Ruang praktek Eldrick masih berada di dalam denah rumahnya. Hanya saja Eldrick membangun ruang praktek kerja khusus miliknya berada di sekitar halaman rumah.

"Duduk dahulu dan tenangkan dirimu. Buat dirimu senyaman mungkin saat berada di ruangan ini," ucap Eldrick pada Loria.

"Bukankah seharusnya kau lah yang menenangkan diri?" seloroh Loria. Matanya terus menatap Eldrick yang masih saja salah tingkah. "Ah, ataukah kau masih mengingat kejadian semalam? Kubilang itu hanyalah kecelakaan dan aku tak pernah menganggap kita benar-benar melakukannya," ungkap Loria enteng.

"Bukan itu," sergah Eldrick. "Hanya saja ..."

"Hanya saja?" Loria mengulangi perkataan Eldrick yang belum diselesaikan.

"Sudahlah, itu tak penting. Yang terpenting kini adalah kesembuhanmu," sahut Eldrick. "Aku tak akan membuatmu bercerita, aku hanya akan menunggumu untuk mengungkapkannya dengan tulus dari hatimu,"

"Aneh, semua dokter yang kutemui selalu memintaku bercerita dan keluhan apa saja yang aku rasakan, setelahnya merencanakan terapi lalu mengambil kesimpulan tentang obat-obatan apa yang harus aku konsumsi," kelakar Loria.

"Kau hanya perlu mendapatkan cinta yang tulus," ucap Eldrick. Suaranya mendadak berubah manis dan juga menenangkan. Berbeda dengan nada suara Eldrick yang Loria kenal beberapa waktu lalu. Dan itu mampu membuat Loria terhipnotis untuk beberapa saat.

"Kau berlagak sok tahu akan semua kejadian yang aku alami," ucap Loria.

"Hilangnya tunanganmu, dipojokan oleh keluarga tunanganmu yang menuduhmu bahwa kau adalah penyebab hilangnya pria dewasa yang notabanenya adalah seorang pewaris, dan juga kedatangan ibu kandungmu yang tiba-tiba," Eldrick berkata panjang lebar.

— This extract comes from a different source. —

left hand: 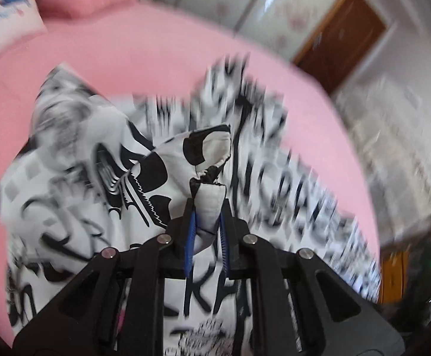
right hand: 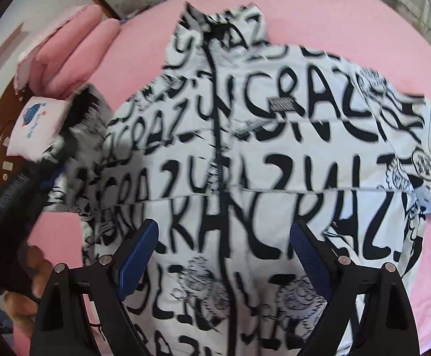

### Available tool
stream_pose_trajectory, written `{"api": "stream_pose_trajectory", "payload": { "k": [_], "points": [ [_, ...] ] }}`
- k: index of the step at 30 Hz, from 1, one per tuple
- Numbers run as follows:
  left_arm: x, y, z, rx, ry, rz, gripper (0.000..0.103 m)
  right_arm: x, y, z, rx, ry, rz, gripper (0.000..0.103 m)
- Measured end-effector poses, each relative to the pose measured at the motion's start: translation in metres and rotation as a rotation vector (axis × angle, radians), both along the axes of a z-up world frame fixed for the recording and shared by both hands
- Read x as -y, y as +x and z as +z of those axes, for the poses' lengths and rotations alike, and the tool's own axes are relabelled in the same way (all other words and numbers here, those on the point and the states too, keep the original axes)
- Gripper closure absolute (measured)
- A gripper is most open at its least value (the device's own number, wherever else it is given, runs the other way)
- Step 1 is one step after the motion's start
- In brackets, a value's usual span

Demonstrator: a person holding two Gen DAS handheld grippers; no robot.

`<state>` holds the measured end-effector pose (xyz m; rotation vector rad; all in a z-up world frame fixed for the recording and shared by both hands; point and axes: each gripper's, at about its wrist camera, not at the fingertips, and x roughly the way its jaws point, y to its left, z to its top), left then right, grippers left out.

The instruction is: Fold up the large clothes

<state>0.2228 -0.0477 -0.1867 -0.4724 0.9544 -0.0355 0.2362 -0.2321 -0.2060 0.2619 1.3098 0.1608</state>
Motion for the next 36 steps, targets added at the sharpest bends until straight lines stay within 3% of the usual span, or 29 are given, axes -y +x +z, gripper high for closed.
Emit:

"Lalu trauma utamaku?" tanya Loria santai seakan ia tengah menguji kemampuan Eldrick dalam mengdiagnosa.

"Ibu kandungmu," sahut Eldrick tegas. "Elizabet Winslow adalah pemicu dari trauma yang kau derita saat ini," lanjut Eldrick.

"Ayahku tewas tepat 2 hari setelah mereka berdua bercerai," tukas Loria. Ia memelankan nada suaranya saat mengatakan hal tersebut. Baginya kehilangan sosok ayahlah yang membuatnya amat terpukul. "Bukan karena sakit," lanjut Loria lagi.